**WHAT YOU NEED TO DO:** Report back every line from the entries below in which the word "frame" occurs.
┌────────
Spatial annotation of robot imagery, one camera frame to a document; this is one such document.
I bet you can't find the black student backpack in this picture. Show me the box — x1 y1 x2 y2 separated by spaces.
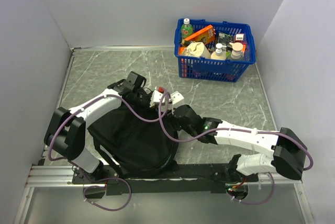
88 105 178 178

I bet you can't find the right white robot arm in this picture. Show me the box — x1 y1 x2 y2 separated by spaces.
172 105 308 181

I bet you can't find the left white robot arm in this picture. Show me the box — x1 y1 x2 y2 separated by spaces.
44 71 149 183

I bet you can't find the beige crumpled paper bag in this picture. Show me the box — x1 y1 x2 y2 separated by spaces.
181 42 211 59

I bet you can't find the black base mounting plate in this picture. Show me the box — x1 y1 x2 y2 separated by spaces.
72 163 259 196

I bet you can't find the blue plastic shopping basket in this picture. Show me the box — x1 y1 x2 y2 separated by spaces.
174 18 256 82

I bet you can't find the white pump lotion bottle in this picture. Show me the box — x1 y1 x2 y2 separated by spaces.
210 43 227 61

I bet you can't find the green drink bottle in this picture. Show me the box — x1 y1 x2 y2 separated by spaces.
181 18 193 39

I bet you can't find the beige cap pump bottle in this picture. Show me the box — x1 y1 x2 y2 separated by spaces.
└────────
┌────────
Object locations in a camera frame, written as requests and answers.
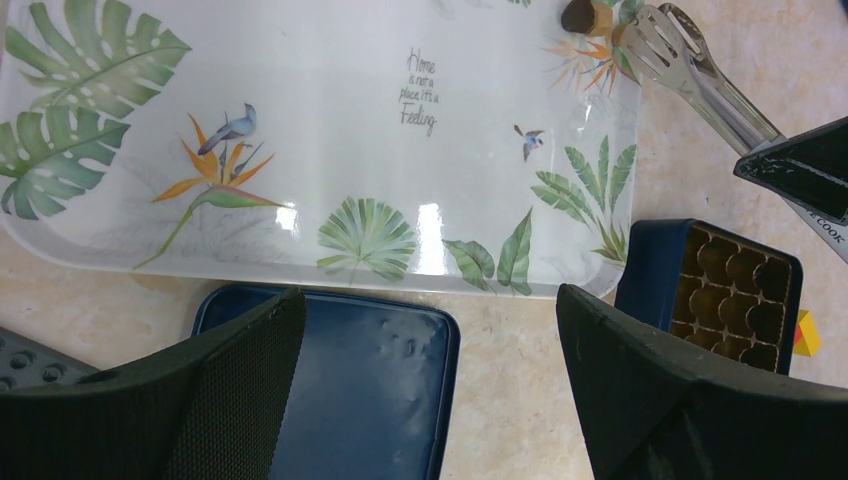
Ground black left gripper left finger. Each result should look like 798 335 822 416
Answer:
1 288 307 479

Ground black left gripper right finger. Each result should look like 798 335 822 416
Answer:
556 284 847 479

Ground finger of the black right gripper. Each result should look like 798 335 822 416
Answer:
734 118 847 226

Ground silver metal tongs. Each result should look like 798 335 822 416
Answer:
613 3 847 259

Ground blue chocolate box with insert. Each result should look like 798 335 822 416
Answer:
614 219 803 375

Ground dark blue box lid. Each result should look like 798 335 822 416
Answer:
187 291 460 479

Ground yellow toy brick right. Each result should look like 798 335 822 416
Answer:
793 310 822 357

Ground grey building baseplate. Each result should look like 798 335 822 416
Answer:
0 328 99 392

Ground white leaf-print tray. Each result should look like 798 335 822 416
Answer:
└────────
┌────────
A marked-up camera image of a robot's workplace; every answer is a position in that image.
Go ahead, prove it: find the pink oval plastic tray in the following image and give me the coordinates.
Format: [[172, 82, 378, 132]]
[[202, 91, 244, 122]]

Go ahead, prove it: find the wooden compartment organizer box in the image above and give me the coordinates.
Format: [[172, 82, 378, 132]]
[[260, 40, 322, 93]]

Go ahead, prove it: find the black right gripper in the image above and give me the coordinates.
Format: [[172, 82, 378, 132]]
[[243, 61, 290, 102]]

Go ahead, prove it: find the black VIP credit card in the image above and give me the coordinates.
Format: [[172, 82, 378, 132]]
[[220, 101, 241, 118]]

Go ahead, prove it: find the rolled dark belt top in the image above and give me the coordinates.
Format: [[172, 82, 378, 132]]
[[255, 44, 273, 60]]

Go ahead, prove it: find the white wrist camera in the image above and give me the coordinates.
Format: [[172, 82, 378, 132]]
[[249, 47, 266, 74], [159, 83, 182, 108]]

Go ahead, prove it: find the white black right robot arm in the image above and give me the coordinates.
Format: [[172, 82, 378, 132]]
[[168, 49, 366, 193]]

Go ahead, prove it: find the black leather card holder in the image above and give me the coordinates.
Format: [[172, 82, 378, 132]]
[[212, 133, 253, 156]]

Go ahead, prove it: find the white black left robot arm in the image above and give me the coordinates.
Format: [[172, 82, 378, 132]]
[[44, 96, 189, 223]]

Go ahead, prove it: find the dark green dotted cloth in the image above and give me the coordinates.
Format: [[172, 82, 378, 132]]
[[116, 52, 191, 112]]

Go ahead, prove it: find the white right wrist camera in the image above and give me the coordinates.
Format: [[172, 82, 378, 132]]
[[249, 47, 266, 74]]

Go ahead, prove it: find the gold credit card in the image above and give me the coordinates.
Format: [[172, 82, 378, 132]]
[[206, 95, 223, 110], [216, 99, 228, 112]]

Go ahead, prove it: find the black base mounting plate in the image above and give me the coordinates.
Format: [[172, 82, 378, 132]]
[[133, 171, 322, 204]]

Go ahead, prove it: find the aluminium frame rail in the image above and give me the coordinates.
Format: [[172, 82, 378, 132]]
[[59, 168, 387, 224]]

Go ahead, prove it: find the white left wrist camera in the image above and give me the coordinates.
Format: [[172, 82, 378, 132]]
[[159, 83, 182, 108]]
└────────
**RESULT FOR THIS EXERCISE:**
Spatial annotation of robot imagery, one camera frame to a document; this is one such document.
Object locations in a camera frame, written as requests and answers.
Go ahead, prove it: find the aluminium frame rail in the image above and give me the coordinates.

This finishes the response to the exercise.